#### Prompt:
Copy out every line of the records in which "kindly" can be found.

[Stored data]
-----

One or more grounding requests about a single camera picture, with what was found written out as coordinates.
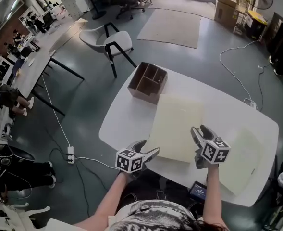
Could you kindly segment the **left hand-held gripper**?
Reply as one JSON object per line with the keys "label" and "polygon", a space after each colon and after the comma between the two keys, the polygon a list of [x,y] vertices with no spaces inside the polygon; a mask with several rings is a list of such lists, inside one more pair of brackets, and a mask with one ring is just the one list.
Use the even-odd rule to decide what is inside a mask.
{"label": "left hand-held gripper", "polygon": [[141,149],[146,142],[147,140],[135,141],[116,153],[115,167],[133,180],[146,169],[145,163],[150,162],[160,152],[160,148],[157,147],[142,154]]}

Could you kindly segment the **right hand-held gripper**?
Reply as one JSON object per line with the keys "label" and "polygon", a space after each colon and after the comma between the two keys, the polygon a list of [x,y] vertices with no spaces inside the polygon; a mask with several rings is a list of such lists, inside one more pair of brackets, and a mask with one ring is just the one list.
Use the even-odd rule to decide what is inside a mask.
{"label": "right hand-held gripper", "polygon": [[218,165],[227,160],[231,150],[230,145],[221,139],[212,129],[205,125],[200,125],[199,130],[191,127],[191,136],[197,145],[195,164],[197,169],[204,169],[210,165]]}

-----

#### Worked solution:
Could you kindly segment the **left hand-held gripper**?
Could you kindly segment the **right hand-held gripper**?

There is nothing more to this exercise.